Mutah [temporary marriage] -- Social and cultural perspective

Re: Mutah [temporary marriage] -- Social and cultural perspective

Wrong, prostitution wasn't banned from day one. The prophet began his campaign to free women from prostitution by first making people recognize that these women were humans and not to be treated like donkey crap. In Medinah, in the early days post-migration to Medinah, he found that many men would sleep with prostitutes and then not pay them. So he began by first getting these men to pay the prostitutes.

After it was established that you should give a prostitute enough respect to pay for her services, it was slowly weeded out of practice by placing bans on prostitution. It was a slow process because he coupled the ban with lessons on taking care of the society's women and orphans. Therefore, if you see a prostitute on the street, it is not enough that you throw her in jail and lock her up. If you failed as a society to provide for these women in the first place, such that they're out prostituting themselves, then society is in the wrong by their approach. All this was a gradual weed out process.

Same weed out approach was used for alcohol and slaves.
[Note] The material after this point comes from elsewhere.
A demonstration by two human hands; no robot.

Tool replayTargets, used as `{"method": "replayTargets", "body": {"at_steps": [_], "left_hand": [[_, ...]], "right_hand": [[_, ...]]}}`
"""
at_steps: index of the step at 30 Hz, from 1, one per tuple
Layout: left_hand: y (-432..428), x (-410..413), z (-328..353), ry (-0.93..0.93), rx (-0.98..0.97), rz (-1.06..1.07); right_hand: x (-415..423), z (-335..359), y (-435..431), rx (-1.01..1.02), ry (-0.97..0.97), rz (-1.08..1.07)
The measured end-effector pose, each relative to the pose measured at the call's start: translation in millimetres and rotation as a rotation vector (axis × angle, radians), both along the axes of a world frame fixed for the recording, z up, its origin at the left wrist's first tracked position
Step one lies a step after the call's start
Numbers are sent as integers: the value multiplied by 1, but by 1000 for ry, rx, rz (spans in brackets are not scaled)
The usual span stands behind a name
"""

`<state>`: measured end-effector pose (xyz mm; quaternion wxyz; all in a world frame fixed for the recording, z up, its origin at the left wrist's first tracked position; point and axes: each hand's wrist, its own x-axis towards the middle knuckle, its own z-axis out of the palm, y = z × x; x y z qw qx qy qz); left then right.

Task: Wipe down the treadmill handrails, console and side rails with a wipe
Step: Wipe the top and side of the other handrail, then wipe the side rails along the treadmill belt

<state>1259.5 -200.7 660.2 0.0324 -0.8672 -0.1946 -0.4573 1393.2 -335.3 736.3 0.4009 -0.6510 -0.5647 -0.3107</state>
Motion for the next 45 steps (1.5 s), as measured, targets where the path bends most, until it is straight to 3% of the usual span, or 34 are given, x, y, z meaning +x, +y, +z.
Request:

There is much to "muta'a" that we might not know. Was it reserved for those men who were fighting battles and away from their wives for long periods of time? Was it used as a tactic to taper down prostitution by making men enter into a marriage of sort with a prostitute rather than making it a one night stand? Regardless, considerable evidence shows that it was banned at one point or another and any conflicts in the literature, I suspect are due to forces who wanted to keep the practice around so they could manipulate it.